For pull-down assays, the primers were designed to generate N-terminal 6xHis-tag fusion Stl proteins and untagged DUF3113 proteins. The 6xHis-tag Stls were incubated for 1 h with metal affinity resin and for 1 h with untagged DUF3113 proteins. Pull-down elution was performed with 250 mM imidazole buffer. Elution fractions were analysed by SDS/PAGE and by size-exclusion chromatography.

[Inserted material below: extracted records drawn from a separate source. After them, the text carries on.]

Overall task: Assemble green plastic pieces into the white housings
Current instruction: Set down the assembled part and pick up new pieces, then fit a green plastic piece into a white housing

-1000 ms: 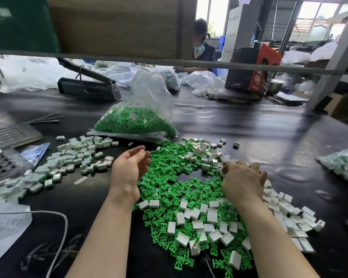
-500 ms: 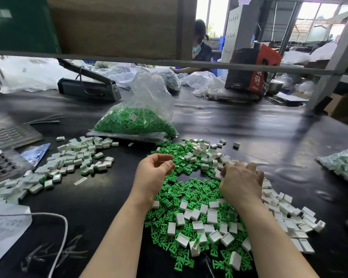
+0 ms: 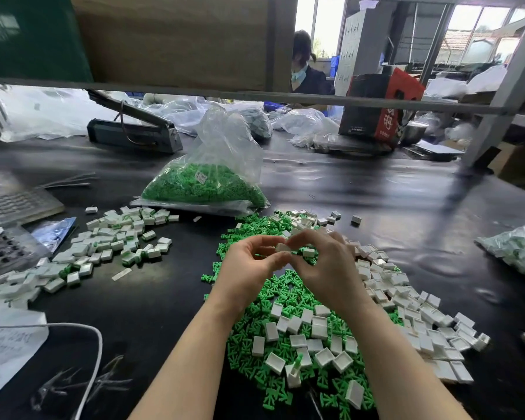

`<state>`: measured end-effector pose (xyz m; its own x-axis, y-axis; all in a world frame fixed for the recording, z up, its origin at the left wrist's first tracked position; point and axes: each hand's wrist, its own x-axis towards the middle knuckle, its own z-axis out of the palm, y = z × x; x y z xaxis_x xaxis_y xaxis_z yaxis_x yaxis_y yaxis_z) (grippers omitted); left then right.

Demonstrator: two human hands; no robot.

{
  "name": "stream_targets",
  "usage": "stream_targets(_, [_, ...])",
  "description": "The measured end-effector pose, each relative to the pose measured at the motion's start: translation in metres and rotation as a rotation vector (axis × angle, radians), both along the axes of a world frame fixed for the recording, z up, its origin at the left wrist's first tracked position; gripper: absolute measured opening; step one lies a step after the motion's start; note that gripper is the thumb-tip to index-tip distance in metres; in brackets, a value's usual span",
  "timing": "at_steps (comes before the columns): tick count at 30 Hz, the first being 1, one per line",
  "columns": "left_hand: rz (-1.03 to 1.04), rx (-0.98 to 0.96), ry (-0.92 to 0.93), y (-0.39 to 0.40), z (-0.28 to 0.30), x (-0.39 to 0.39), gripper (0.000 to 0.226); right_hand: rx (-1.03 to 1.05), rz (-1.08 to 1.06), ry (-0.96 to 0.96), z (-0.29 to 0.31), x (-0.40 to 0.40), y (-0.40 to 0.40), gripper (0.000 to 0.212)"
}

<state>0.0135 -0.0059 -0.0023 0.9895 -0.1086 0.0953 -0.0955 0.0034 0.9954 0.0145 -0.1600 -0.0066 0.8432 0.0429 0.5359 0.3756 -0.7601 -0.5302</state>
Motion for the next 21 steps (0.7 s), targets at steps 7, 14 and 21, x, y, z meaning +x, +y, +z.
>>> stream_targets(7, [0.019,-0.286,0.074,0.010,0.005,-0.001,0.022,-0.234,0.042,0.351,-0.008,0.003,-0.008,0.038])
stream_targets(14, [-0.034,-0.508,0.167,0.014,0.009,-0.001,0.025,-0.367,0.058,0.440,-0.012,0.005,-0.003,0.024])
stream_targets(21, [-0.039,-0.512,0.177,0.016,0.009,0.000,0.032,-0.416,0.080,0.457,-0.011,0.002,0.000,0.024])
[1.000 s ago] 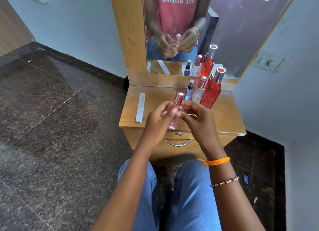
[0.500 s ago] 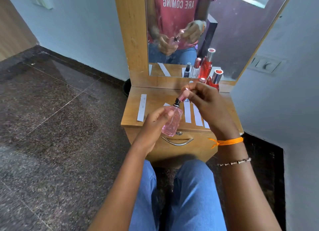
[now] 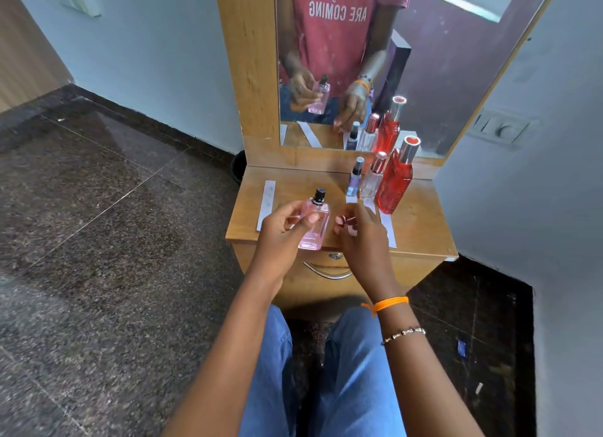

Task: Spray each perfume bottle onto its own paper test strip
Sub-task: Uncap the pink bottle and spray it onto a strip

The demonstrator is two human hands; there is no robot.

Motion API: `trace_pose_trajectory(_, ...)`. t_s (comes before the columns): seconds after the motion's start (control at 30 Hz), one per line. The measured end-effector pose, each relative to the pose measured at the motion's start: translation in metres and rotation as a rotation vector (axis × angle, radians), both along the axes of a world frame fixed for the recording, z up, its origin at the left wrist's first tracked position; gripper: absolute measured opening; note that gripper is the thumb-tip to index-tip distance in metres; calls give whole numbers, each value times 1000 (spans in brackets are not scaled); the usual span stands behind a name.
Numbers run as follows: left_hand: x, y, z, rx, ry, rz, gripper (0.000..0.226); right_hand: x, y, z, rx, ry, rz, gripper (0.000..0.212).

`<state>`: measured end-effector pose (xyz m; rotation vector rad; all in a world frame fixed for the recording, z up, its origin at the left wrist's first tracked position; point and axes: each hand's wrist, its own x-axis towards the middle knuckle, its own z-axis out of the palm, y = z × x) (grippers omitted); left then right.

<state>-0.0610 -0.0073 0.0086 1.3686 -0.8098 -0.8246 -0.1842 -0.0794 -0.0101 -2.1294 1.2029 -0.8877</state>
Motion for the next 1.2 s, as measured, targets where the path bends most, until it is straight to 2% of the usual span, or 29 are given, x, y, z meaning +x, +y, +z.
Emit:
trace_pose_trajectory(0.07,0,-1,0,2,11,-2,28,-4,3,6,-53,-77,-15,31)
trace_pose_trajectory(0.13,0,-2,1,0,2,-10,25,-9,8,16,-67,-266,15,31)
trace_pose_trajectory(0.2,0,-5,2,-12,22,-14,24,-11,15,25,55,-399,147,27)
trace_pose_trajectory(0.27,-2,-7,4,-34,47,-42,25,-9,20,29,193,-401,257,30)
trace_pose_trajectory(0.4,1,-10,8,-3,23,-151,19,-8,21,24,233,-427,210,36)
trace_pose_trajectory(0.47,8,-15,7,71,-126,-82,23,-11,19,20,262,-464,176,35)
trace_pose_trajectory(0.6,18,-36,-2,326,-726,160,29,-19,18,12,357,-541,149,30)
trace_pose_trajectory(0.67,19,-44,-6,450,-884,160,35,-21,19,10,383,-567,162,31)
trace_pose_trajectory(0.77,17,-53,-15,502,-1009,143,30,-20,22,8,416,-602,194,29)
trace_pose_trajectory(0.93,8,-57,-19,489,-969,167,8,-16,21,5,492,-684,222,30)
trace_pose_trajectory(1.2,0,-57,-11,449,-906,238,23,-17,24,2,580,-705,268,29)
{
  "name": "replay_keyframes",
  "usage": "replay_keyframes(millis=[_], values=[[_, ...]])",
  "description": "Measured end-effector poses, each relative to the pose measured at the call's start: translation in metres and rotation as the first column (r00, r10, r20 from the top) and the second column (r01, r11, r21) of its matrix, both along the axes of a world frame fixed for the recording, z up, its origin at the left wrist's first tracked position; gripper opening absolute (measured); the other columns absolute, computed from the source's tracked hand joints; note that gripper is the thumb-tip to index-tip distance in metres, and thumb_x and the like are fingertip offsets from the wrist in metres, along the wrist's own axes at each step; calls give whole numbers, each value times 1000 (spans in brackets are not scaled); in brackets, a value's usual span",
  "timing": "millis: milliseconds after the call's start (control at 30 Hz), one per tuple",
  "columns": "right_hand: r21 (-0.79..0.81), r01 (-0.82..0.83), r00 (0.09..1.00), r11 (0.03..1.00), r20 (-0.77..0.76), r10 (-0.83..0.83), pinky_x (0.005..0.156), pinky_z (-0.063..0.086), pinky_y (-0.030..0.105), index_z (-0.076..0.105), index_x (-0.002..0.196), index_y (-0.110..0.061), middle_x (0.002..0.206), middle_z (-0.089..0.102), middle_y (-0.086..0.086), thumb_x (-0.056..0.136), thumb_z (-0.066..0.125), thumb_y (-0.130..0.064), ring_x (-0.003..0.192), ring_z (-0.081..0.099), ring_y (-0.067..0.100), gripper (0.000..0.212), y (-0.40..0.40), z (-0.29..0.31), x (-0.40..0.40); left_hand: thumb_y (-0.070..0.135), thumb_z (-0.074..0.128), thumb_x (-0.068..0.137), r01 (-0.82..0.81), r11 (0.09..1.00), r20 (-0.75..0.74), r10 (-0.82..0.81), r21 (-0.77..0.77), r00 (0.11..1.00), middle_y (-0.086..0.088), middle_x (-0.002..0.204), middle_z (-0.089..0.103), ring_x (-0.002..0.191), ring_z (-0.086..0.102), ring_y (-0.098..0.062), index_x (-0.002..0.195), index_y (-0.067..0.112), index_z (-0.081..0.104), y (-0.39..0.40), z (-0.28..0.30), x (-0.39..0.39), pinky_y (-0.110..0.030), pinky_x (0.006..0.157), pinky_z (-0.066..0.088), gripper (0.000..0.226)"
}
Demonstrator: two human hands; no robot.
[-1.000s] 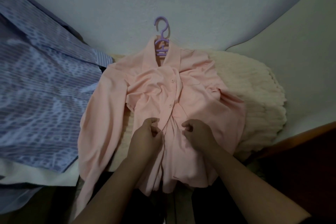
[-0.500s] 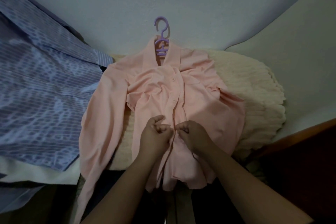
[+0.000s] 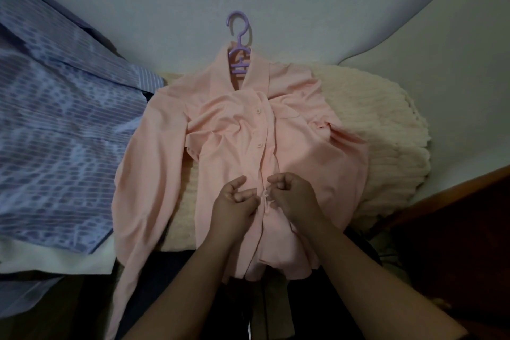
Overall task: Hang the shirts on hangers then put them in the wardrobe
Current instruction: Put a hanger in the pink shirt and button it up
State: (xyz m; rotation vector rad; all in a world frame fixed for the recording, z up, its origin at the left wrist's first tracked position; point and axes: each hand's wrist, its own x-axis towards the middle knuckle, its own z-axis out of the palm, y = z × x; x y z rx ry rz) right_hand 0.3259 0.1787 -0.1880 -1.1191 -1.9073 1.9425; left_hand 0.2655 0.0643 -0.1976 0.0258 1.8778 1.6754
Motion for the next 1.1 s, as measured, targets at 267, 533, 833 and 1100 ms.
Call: replay_keyframes(millis=[267, 533, 833, 1100], values=[[166, 36, 998, 985, -62, -26, 73, 48, 22, 60, 80, -16, 71, 56, -6, 83, 56, 9, 69, 53, 5, 26, -8, -4, 3, -7, 62, 85, -5, 994, 111, -6, 105, 994, -3, 87, 70, 70, 63, -12, 122, 17, 53, -1, -5, -2, -26, 67, 50, 45], [254, -7, 994, 967, -100, 33, 77, 49, 12, 65, 90, -16, 86, 65, -9, 85, 59, 4, 84, 63, 10, 22, -10, -10, 7, 5, 56, 93, -47, 987, 183, 19, 155, 983, -11, 86, 74, 78, 70, -21, 124, 15, 48, 3, -4, -9, -33, 76, 58, 33], [550, -246, 926, 798, -109, 361, 90, 37, 3, 62, 124, -15, 114, 61, -11, 86, 50, 8, 108, 54, -3, 45, -2, -6, 13, -1, 72, 79, -18, 993, 120, 4, 118, 993, -10, 87, 74, 76, 69, -21, 123, 13, 47, 2, -12, -9, -37, 79, 54, 53], [298, -172, 978, 939, -63, 200, 75, 42, 3, 57, 114, -16, 85, 66, -2, 85, 62, 3, 76, 59, -11, 35, 2, -16, 9, 0, 71, 81, 40, 995, 92, -48, 91, 995, -3, 80, 73, 81, 69, -22, 126, 10, 47, 0, -19, -12, -44, 91, 52, 53]])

Size-exclusion chromatography

A SuperdexTM 75 26/60 column running on a ÄKTATM pure25 system (GE Healthcare Life Sciences) was used to study the interaction of the selected proteins. The column was equilibrated in 20 mM phosphate buffer containing 300 mM NaCl at pH 7.4, and the elution was performed at 2.6 ml/min at 25 °C. The protein concentration was 17 μM for 6xHis-tag StlSaPImw2 and 40 μM for 6xHis-tag DUF3113ɸSa2mw. The injection volume was 7.5 mL. Calibration of the column was performed with aldolase (158 KDa), covalbumina (75 KDa), BSA (66 KDa), ovalbumina (44 KDa), dimer ribonuclease (27.4 KDa), dimer ubiquitin (17 KDa), ribonuclease (13.5 KDa) and ubiquitin (8.5 KDa) (Supplementary Fig S6). Peak protein fractions were analysed by SDS-PAGE.